▶ **WHAT THE TASK REQUIRES**
Every line from the top of the records below through the one containing "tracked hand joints" must be copied exactly, and the pictures must not be.

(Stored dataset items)

++++

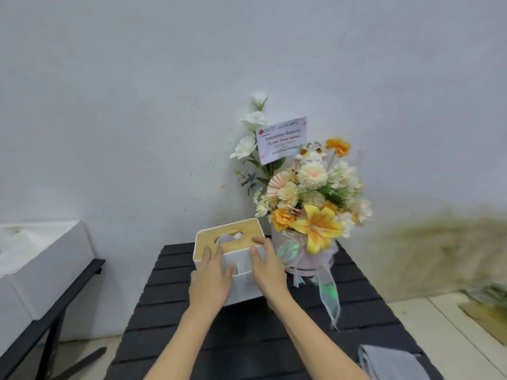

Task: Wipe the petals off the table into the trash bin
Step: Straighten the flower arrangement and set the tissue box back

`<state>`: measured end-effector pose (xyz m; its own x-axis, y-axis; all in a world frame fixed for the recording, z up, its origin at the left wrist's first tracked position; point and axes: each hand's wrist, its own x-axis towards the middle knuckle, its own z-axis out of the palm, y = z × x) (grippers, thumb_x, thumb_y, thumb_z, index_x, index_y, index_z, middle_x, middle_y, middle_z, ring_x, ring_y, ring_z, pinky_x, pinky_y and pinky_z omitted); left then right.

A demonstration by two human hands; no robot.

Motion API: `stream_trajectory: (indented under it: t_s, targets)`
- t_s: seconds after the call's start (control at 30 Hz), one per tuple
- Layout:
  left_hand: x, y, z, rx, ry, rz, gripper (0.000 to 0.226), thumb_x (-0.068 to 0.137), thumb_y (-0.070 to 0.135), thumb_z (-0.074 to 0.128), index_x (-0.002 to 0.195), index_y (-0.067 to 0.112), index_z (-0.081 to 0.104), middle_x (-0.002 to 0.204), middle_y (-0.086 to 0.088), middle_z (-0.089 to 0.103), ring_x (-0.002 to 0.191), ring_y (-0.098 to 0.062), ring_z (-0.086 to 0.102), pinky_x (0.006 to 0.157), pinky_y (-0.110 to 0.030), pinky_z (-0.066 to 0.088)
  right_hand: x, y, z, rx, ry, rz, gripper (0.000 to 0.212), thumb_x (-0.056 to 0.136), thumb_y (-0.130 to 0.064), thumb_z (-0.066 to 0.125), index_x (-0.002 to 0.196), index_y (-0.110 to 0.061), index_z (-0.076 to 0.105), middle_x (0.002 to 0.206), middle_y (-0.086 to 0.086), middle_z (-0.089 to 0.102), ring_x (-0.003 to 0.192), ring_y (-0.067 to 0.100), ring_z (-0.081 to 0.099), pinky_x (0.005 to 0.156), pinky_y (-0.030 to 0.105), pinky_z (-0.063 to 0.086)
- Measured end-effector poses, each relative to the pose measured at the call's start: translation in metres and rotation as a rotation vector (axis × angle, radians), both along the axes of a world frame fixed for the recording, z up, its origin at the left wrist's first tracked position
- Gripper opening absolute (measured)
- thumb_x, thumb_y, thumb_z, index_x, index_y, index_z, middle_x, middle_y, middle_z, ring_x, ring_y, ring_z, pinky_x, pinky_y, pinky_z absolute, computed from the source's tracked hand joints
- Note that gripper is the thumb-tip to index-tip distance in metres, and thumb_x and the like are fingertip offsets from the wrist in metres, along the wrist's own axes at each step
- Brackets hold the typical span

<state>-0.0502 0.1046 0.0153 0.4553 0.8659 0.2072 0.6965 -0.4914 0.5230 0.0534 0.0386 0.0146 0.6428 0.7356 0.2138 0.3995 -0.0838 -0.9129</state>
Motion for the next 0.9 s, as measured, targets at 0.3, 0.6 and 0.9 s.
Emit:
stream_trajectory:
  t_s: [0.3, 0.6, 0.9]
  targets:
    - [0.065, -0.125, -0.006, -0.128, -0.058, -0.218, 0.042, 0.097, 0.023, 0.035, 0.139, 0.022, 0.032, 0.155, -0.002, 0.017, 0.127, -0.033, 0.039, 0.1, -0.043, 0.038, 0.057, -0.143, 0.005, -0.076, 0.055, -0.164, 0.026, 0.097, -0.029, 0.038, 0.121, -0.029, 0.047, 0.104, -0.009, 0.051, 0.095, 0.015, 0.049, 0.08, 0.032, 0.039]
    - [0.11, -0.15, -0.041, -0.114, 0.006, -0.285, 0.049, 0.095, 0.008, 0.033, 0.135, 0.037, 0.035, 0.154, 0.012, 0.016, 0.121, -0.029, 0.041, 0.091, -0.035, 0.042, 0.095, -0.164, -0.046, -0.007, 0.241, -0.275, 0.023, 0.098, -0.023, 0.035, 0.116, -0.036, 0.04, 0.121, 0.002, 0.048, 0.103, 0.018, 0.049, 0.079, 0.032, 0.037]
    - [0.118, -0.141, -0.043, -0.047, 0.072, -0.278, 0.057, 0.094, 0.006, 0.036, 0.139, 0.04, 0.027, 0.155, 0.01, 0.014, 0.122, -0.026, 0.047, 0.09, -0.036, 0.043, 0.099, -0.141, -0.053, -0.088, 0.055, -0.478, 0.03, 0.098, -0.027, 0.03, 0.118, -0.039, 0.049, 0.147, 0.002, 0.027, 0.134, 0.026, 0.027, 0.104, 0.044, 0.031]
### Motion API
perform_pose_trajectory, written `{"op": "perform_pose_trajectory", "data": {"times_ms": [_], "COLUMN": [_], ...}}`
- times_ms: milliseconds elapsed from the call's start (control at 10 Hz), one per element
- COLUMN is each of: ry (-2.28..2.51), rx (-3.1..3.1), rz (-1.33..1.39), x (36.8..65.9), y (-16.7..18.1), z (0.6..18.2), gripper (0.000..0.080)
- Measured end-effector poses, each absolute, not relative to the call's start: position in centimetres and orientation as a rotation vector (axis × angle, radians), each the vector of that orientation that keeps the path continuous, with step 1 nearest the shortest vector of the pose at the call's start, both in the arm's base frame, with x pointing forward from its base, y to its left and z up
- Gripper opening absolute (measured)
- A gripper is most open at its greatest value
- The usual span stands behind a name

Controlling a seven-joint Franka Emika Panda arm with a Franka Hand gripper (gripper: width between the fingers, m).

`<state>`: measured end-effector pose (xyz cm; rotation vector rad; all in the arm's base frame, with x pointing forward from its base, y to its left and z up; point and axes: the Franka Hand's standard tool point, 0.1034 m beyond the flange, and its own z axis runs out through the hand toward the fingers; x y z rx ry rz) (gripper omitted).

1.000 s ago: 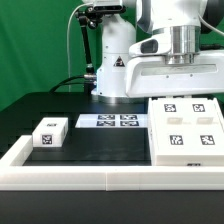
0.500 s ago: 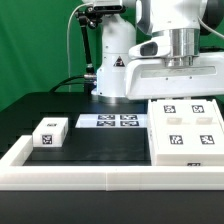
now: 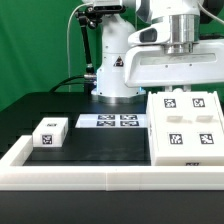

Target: Assemble cabinet

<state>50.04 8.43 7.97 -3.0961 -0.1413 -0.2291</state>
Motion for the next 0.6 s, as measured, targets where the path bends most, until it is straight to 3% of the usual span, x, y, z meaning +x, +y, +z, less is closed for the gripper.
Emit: {"op": "perform_pose_trajectory", "data": {"times_ms": [600], "ry": [-0.143], "rx": [-3.097], "rz": [-0.203], "x": [49.85], "y": [8.64], "z": [8.49], "gripper": [0.0002]}}
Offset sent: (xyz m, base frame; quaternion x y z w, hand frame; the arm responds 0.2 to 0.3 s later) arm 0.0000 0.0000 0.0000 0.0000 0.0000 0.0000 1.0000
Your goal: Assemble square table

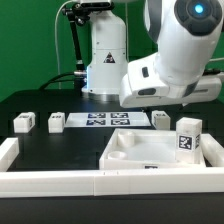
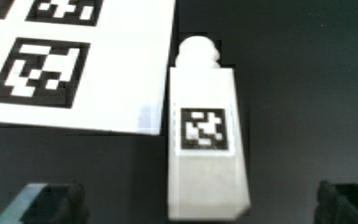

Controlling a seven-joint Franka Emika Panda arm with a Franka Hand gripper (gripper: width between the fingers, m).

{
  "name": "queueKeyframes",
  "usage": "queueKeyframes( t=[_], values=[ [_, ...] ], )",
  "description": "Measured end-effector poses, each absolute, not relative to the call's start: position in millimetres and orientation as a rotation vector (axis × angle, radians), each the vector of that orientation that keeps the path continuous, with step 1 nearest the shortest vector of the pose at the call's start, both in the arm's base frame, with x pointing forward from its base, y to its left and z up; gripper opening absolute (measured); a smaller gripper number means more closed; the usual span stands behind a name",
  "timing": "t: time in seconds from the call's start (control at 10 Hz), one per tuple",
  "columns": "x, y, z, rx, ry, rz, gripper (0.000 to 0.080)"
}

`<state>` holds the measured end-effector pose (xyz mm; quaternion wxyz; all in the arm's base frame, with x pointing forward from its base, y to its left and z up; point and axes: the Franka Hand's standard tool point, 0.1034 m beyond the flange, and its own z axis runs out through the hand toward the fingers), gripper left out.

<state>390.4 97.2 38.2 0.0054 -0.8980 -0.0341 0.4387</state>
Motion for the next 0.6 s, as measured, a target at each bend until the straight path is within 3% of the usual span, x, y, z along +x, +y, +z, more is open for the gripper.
queueKeyframes(
  t=[0.6],
  values=[
    [379.8,100.1,24.6,-2.812,-0.093,1.401,0.0649]
  ],
)
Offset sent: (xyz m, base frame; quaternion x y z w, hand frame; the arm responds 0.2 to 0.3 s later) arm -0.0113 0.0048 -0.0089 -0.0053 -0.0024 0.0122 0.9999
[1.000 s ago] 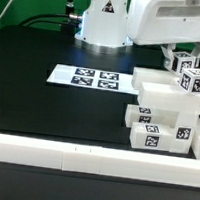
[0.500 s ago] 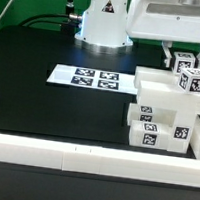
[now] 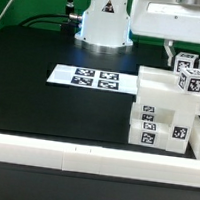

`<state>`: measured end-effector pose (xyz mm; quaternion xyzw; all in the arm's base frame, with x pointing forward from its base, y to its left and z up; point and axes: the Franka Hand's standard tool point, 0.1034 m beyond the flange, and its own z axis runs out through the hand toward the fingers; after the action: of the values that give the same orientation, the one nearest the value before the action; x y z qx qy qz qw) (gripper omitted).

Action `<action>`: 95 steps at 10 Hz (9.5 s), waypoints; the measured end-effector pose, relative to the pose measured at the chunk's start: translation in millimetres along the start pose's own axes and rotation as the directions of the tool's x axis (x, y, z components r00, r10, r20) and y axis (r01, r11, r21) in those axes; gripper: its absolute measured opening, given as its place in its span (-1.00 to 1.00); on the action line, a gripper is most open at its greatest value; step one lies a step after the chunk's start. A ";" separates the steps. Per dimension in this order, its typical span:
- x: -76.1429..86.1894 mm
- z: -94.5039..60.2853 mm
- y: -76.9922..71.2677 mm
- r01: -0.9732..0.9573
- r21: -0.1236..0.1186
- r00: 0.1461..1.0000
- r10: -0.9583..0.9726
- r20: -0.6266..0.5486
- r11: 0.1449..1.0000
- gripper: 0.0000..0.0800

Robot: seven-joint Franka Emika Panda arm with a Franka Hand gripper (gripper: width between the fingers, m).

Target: Assemble chair

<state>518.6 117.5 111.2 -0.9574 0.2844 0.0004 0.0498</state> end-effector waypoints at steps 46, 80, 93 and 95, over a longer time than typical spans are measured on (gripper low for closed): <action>5.4 -6.3 0.0 -0.500 0.052 0.866 0.497 0.059 0.864 -0.28; 2.2 -6.5 -3.6 -0.080 -0.021 0.996 0.080 0.032 0.997 -0.29; -2.6 -5.5 -8.6 -0.214 -0.013 0.976 0.214 0.046 0.977 0.62; -4.9 -4.9 -6.8 -0.023 -0.029 0.998 0.025 0.058 0.999 0.62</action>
Offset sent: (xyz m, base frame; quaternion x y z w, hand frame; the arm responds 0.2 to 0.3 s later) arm -0.0159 -0.0053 0.0005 0.0001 -0.0046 0.3034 0.9529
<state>518.0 125.3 116.9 -0.9541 0.2943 0.0330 0.0442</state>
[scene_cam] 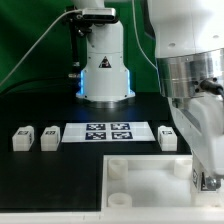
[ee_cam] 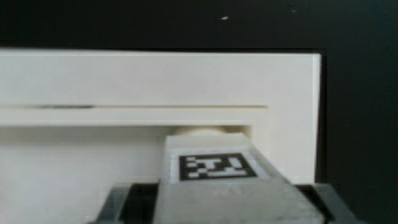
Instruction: Assemble one leg
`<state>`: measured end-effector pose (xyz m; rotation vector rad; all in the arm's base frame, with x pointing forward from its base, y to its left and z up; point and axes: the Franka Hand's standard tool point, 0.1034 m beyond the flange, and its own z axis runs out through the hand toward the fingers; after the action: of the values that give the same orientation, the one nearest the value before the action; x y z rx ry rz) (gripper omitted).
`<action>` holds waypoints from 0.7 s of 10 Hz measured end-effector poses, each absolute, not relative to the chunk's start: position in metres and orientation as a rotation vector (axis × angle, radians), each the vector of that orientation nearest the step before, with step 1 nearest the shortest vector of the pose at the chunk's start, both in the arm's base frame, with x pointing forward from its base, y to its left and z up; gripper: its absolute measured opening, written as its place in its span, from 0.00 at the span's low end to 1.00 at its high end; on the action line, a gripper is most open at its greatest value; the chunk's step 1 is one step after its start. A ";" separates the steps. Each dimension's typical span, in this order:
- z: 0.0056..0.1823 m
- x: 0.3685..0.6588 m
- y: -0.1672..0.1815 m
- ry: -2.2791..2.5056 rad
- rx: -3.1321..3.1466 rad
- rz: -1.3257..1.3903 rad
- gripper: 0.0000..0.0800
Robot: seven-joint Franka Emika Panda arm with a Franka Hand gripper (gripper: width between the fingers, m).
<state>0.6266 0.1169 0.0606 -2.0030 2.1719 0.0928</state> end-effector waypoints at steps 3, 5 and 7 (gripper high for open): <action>0.061 0.627 0.119 2.376 -1.767 0.117 0.37; 0.060 0.626 0.117 2.402 -1.750 0.107 0.38; 0.060 0.626 0.118 2.401 -1.750 0.107 0.63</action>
Offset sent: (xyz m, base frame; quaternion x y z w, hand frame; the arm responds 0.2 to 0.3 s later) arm -0.0190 0.0034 -0.0031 -0.0468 0.0600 0.1880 0.9792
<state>0.6256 0.1180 0.0598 -1.7505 2.4008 0.1071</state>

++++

▶ **EXPECTED ANSWER**
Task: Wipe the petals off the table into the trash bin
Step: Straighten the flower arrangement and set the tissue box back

`<state>`: measured end-effector pose (xyz m; its own x-axis, y-axis; all in a world frame fixed for the recording, z up, its origin at the left wrist's first tracked position; point and axes: each hand's wrist, its own x-axis towards the middle knuckle, its own z-axis out of the palm, y = z × x) (grippers, thumb_x, thumb_y, thumb_z, index_x, index_y, index_z, middle_x, middle_y, middle_z, ring_x, ring_y, ring_z, pinky_x, pinky_y and pinky_z omitted); left then right.

A demonstration by two human hands; no robot.

Motion API: `stream_trajectory: (indented under it: t_s, targets)`
- t_s: seconds after the call's start (control at 30 Hz), one per tuple
- Layout:
  left_hand: x, y, z, rx, ry, rz, gripper (0.000 to 0.226), thumb_x (-0.068 to 0.137), thumb_y (-0.070 to 0.135), thumb_z (-0.074 to 0.128), index_x (-0.002 to 0.195), index_y (-0.067 to 0.112), index_z (-0.081 to 0.104), middle_x (-0.002 to 0.204), middle_y (-0.086 to 0.088), middle_z (-0.089 to 0.103), ring_x (-0.002 to 0.191), ring_y (-0.098 to 0.062), ring_z (-0.086 to 0.102), pinky_x (0.006 to 0.157), pinky_y (-0.110 to 0.030), pinky_z (-0.066 to 0.088)
  right_hand: x, y, z, rx, ry, rz, gripper (0.000 to 0.212), thumb_x (-0.056 to 0.136), thumb_y (-0.130 to 0.064), thumb_z (-0.066 to 0.125), index_x (-0.002 to 0.196), index_y (-0.110 to 0.061), index_z (-0.076 to 0.105), middle_x (0.002 to 0.206), middle_y (-0.086 to 0.086), middle_z (-0.089 to 0.102), ring_x (-0.003 to 0.192), ring_y (-0.067 to 0.100), ring_z (-0.081 to 0.099), pinky_x (0.005 to 0.156), pinky_y (-0.030 to 0.105), pinky_z (-0.063 to 0.086)
- Measured end-effector poses, each relative to the pose measured at the call's start: translation in metres and rotation as a rotation vector (axis × angle, radians), both along the axes of a world frame fixed for the recording, z up, its origin at the left wrist's first tracked position
- Gripper opening absolute (measured)
- thumb_x, thumb_y, thumb_z, index_x, index_y, index_z, middle_x, middle_y, middle_z, ring_x, ring_y, ring_z, pinky_x, pinky_y, pinky_z absolute, computed from the source's tracked hand joints

The exercise concludes with this answer.